EXERCISE DIRECTIONS: Count lines with "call" below; give only the number.

STORED DATA:
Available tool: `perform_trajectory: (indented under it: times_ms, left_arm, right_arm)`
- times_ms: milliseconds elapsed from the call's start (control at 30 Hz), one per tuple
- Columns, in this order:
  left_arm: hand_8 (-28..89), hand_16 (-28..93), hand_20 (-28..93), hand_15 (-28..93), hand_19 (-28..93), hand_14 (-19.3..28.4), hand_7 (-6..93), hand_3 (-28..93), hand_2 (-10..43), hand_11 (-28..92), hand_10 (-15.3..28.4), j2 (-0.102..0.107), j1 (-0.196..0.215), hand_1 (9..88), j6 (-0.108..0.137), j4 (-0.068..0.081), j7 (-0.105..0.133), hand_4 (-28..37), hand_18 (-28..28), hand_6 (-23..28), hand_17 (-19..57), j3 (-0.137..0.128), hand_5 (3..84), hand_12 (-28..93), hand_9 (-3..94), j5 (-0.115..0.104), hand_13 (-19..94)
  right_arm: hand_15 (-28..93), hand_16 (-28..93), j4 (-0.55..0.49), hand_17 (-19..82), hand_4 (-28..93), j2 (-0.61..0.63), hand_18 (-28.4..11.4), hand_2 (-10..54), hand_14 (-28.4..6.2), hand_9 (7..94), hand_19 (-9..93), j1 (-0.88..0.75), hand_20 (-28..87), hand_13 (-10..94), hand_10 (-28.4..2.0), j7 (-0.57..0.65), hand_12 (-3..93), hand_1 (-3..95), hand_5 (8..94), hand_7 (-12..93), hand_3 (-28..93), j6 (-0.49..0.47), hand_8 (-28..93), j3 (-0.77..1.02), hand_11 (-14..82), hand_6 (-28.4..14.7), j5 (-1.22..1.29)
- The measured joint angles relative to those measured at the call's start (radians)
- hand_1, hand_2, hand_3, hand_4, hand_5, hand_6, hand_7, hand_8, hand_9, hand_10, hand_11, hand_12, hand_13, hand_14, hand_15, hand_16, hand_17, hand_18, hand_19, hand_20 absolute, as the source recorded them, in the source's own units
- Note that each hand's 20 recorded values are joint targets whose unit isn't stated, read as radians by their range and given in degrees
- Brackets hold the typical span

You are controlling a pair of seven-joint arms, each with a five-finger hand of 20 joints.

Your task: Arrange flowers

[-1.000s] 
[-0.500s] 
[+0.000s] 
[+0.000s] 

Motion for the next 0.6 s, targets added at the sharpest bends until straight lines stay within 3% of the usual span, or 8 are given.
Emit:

SOLUTION FOR THIS EXERCISE: 2